Step 3: Celery Worker → ChunkHandler
Celery picks up run_job task
→ task.py: run_job(job_type="chunk", job_id, payload)
→ registry.get_handler("chunk") → ChunkHandler
→ chunk.py: ChunkHandler.process(job_id, payload)
→ download_to_temp(BUCKET_IN, source_key) — pulls source from MinIO/S3
→ Creates output_dir: /app/media/out/chunks/{job_id}/
→ Constructs event_bridge callback (bridges Pipeline events → Redis)
→ pipeline = Pipeline(source, ..., event_callback=event_bridge, output_dir=...)
→ pipeline.run()
Files: core/jobs/task.py, core/jobs/handlers/chunk.py
The event_bridge closure wraps every Pipeline._emit() call, forwarding to push_event(job_id, event_type, data) which writes to Redis.

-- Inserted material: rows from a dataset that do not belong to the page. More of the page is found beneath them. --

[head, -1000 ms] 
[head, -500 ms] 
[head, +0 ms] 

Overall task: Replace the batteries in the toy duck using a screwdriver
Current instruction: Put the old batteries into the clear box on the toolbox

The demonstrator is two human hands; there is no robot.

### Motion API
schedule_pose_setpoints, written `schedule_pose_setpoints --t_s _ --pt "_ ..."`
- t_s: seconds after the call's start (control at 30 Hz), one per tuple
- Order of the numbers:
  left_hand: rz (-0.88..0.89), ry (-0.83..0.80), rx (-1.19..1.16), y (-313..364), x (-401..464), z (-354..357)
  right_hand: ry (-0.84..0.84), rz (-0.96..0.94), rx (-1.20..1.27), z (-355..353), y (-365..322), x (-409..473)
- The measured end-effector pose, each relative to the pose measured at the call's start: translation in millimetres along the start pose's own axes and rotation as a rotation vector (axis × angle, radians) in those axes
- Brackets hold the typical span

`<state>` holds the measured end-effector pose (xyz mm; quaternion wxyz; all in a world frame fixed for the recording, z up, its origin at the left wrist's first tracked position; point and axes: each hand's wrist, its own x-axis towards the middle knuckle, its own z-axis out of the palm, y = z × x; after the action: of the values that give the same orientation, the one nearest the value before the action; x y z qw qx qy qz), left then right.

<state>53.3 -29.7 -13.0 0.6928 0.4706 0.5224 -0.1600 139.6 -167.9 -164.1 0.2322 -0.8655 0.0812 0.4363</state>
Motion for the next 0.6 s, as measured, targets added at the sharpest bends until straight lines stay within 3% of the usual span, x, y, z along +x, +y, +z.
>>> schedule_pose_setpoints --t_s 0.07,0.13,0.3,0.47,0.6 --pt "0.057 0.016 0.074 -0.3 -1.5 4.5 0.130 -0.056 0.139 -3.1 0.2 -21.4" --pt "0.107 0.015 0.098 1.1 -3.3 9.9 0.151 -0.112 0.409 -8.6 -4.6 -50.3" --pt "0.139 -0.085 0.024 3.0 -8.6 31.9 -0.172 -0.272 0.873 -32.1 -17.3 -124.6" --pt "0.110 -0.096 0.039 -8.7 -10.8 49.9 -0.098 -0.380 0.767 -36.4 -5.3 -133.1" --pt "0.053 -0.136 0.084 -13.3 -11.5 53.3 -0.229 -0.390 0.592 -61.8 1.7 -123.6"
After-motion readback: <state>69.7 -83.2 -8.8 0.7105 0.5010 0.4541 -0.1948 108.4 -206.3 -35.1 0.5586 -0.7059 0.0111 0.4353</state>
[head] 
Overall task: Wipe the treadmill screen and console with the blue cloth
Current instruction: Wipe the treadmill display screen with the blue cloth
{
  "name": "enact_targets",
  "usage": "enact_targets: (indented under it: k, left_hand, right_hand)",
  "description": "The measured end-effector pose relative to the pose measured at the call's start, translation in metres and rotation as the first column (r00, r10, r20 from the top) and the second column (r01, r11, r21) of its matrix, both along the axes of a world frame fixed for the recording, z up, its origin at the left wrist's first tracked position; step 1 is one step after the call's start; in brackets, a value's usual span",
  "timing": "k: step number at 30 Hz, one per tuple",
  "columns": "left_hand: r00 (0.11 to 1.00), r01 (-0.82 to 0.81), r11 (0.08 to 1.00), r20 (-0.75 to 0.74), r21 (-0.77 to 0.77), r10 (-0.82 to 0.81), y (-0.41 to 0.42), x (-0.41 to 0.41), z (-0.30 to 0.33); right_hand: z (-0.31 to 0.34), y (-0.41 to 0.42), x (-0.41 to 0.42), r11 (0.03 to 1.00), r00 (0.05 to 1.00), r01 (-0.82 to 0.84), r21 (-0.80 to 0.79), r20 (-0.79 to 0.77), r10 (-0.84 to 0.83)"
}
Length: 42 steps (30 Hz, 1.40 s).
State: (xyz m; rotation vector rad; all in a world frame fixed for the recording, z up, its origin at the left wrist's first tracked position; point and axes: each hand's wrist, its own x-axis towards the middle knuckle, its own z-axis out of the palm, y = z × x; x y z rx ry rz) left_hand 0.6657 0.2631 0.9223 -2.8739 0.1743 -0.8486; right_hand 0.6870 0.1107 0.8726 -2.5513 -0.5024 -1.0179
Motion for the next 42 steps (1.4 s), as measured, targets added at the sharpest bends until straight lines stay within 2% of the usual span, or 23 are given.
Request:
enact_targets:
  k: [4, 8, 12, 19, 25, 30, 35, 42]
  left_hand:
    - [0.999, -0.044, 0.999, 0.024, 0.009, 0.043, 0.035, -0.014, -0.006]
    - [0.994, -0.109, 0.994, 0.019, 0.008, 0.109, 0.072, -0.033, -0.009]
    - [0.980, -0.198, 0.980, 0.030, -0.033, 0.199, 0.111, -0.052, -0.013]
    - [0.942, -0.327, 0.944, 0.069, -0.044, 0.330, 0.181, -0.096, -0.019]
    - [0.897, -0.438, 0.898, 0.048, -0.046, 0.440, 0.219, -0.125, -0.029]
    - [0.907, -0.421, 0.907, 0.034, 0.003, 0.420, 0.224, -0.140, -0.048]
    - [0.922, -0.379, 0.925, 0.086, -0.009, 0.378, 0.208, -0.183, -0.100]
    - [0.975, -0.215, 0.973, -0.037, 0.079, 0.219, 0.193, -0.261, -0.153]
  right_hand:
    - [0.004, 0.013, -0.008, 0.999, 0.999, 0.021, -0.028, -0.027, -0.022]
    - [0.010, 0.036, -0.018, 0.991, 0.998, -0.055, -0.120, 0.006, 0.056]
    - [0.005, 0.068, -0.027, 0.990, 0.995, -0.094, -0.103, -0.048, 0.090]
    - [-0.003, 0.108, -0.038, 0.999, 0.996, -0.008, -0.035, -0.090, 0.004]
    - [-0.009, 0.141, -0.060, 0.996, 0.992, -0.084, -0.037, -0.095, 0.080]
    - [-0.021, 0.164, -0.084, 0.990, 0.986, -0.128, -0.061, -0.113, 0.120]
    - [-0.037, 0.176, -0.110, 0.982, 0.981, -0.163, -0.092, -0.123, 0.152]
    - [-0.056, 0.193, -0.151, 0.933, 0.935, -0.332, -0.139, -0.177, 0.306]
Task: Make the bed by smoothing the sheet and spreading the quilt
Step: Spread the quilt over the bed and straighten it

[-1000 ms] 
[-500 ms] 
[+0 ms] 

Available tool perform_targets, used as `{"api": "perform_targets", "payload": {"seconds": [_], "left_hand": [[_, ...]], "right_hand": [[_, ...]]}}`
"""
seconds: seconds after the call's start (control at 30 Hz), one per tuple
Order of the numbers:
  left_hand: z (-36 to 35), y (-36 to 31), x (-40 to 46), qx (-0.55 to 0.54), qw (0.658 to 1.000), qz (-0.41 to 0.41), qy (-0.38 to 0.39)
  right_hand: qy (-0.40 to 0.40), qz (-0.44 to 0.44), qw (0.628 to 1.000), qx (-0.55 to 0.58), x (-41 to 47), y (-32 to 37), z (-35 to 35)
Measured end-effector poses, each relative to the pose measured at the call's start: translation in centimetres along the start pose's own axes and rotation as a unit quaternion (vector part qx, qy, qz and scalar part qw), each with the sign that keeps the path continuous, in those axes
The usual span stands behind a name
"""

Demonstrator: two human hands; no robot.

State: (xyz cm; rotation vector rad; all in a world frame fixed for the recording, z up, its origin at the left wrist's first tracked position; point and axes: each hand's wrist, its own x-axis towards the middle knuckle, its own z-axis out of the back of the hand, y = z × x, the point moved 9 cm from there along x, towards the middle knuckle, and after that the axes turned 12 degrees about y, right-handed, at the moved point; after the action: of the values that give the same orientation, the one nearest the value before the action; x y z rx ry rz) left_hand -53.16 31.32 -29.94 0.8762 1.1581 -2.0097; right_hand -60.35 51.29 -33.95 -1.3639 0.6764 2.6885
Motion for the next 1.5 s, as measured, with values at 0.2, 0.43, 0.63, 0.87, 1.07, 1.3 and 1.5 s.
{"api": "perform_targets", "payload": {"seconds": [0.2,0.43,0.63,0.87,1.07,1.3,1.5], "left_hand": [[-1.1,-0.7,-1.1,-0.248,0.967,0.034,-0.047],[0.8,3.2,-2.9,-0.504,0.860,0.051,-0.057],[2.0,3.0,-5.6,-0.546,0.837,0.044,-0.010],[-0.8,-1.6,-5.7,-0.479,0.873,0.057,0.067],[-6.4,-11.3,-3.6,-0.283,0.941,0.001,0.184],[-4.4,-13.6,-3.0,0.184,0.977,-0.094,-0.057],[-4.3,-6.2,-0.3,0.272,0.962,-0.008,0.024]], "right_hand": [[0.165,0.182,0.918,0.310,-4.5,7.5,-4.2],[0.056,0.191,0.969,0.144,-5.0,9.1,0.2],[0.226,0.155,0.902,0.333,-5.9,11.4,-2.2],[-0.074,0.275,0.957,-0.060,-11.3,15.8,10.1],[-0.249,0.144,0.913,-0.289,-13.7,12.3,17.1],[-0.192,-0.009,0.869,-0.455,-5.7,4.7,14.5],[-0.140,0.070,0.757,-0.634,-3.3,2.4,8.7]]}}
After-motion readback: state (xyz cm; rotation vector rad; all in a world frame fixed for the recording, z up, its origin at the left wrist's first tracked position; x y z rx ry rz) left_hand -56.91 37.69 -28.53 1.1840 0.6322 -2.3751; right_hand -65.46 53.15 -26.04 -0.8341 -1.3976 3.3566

Step 4: Pipeline Orchestration (inside Celery worker process)
Pipeline.run() spawns multiple threads:
pipeline.run():
│
├─ Chunker(source, chunk_duration)
│ → ffprobe source file → gets duration, file_size
│ → calculates total_chunks = ceil(duration / chunk_duration)
│
├─ _emit("pipeline_start", {...}) → event_bridge → Redis
├─ _emit("pipeline_info", {file_size, duration, total_chunks}) → Redis
│
├─ Creates ChunkQueue(maxsize=10)
├─ Creates WorkerPool(num_workers=N, chunk_queue, processor, event_callback)
│
├─ pool.start() — spawns N worker threads
│
├─ MONITOR THREAD starts (_monitor_progress)
│ → Every 500ms: _emit("pipeline_progress", {elapsed, throughput_mbps}) → Redis
│
├─ PRODUCER THREAD starts (_produce_chunks)

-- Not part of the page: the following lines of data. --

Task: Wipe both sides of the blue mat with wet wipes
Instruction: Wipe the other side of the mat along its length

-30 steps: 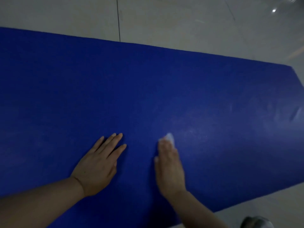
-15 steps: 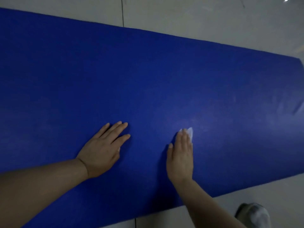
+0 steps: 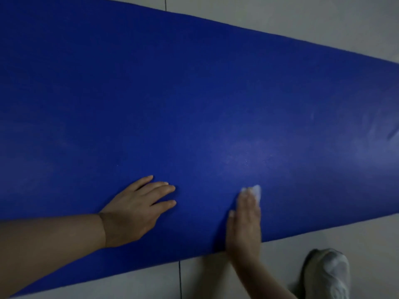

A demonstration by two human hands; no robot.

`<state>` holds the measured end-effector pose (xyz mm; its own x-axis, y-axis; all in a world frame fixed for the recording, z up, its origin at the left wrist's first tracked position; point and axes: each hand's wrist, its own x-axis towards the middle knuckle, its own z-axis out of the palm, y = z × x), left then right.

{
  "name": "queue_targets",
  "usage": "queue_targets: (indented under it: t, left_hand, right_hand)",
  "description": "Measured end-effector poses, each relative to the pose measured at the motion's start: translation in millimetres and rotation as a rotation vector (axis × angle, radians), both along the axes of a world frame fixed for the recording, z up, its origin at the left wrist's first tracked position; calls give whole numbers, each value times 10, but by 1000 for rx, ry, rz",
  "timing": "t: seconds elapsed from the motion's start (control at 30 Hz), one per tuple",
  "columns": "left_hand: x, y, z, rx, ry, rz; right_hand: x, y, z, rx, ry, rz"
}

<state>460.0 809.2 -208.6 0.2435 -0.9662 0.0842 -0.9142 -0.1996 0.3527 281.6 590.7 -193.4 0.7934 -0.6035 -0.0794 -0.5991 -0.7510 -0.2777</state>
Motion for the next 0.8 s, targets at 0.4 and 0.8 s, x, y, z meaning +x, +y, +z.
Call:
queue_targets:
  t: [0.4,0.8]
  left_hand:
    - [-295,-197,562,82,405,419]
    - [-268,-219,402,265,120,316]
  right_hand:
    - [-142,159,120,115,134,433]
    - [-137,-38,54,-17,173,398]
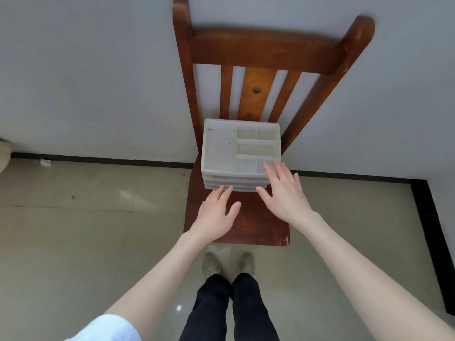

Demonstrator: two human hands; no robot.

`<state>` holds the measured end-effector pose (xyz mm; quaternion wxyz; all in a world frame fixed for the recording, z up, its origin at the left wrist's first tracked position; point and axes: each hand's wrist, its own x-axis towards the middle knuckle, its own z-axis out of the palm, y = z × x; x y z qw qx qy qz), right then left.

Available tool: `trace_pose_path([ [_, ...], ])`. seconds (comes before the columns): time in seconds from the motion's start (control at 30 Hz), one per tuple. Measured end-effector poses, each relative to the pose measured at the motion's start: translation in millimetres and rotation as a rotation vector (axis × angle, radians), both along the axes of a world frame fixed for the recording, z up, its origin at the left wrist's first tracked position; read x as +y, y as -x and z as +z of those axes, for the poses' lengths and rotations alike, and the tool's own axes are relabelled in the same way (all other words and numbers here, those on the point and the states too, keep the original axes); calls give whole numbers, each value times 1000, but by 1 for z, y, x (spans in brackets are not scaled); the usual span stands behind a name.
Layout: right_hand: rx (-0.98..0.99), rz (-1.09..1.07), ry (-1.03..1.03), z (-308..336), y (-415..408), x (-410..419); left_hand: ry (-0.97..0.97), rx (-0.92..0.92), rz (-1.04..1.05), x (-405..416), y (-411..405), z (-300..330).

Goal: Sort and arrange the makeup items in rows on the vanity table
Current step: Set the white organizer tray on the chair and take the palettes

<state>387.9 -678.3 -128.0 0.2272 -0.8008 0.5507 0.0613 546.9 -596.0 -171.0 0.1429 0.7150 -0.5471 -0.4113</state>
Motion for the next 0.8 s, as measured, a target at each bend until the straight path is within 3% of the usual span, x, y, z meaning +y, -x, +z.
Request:
trace_pose_path([
  [0.23, 73, 134, 46, -79, -10, -62, -309, 779, 699, -48, 3, -77],
  [0.4, 118, 206, 100, -115, 2, -72, -290, 1239, 1065, -79, 12, -107],
  [0.67, 62, 191, 196, -129, 5, -73, -194, 1564, 1349, -95, 25, -112],
  [0.8, 28, 166, 215, -131, 4, -72, -170, 1611, 1386, -94, 28, -113],
])
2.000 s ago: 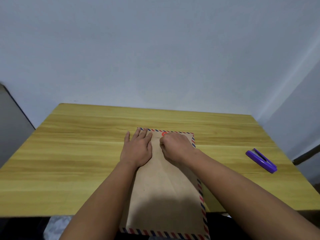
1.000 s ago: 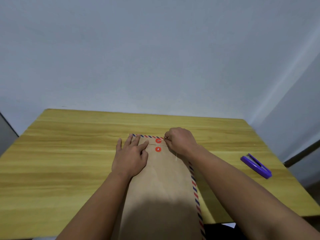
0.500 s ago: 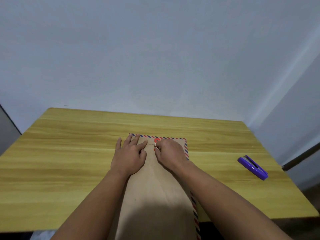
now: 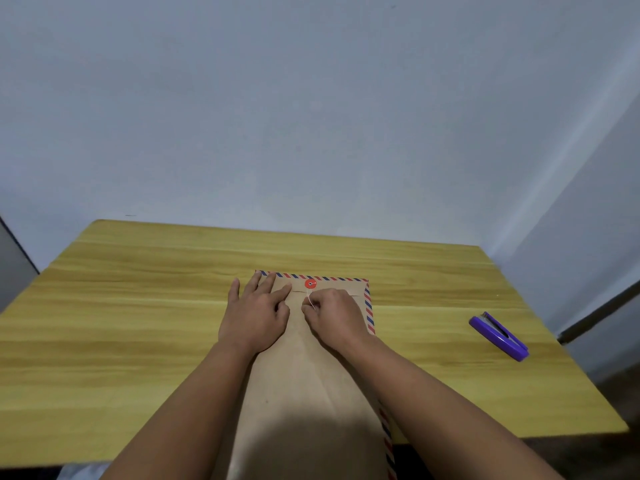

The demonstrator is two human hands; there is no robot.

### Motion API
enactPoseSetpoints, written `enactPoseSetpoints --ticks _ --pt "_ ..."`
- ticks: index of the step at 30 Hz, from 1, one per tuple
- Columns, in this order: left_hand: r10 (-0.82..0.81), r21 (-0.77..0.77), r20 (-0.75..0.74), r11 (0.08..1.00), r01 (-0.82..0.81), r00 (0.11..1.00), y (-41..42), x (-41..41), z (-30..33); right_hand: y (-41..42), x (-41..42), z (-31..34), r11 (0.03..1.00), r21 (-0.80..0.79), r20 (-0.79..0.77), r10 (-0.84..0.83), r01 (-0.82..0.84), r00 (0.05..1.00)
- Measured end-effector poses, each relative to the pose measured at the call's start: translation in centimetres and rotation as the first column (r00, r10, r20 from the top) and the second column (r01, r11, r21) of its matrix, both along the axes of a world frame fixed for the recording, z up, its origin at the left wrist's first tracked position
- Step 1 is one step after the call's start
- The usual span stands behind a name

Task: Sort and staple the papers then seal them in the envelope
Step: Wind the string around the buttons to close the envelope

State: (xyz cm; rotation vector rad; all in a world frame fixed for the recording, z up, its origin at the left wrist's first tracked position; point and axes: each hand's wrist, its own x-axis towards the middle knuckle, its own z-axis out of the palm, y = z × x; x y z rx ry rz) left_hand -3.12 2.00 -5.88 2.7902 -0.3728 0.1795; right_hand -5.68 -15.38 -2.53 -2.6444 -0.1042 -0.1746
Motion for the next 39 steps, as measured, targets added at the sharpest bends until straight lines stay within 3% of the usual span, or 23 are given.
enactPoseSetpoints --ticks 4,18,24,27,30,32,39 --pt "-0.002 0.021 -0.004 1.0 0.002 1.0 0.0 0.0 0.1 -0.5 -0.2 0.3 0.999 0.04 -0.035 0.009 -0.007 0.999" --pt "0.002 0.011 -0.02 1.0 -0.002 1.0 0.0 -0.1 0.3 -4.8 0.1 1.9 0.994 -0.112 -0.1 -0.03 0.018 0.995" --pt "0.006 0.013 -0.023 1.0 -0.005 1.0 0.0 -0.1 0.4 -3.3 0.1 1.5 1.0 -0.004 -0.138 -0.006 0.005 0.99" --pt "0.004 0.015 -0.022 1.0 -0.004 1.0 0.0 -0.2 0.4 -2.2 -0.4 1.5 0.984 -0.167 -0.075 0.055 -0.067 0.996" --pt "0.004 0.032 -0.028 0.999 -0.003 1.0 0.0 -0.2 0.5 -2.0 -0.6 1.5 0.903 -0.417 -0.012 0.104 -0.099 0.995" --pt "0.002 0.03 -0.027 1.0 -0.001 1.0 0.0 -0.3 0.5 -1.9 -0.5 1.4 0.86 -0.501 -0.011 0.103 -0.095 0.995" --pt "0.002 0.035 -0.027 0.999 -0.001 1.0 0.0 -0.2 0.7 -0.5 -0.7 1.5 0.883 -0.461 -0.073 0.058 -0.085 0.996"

│ → Iterates chunker.chunks() → yields Chunk(sequence, start_time, end_time)
│ → For each: chunk_queue.put(chunk)
│ → _emit("chunk_queued", {sequence, start_time, end_time, queue_size}) → Redis
│ → chunk_queue.close() when done (sends N sentinel Nones)
│
├─ WORKER THREADS (N concurrent, each runs worker.py:Worker.run())
│ │ Each worker loops:
│ │
│ ├─ chunk = chunk_queue.get(timeout=1.0)
│ ├─ _emit("chunk_processing", {sequence, state:"processing", queue_size}) → Redis
│ │
│ ├─ processor.process(chunk)
│ │ ├─ ffmpeg: runs `ffmpeg -ss start -to end -c copy chunk_NNNN.mp4`
│ │ ├─ simulated_decode: sleep(random) + checksum
│ │ └─ checksum: reads bytes, computes hash
│ │
│ ├─ On success: _emit("chunk_done", {sequence, processing_time, retries, queue_size}) → Redis
│ ├─ On failure: retries with exponential backoff (0.1s, 0.2s, 0.4s...)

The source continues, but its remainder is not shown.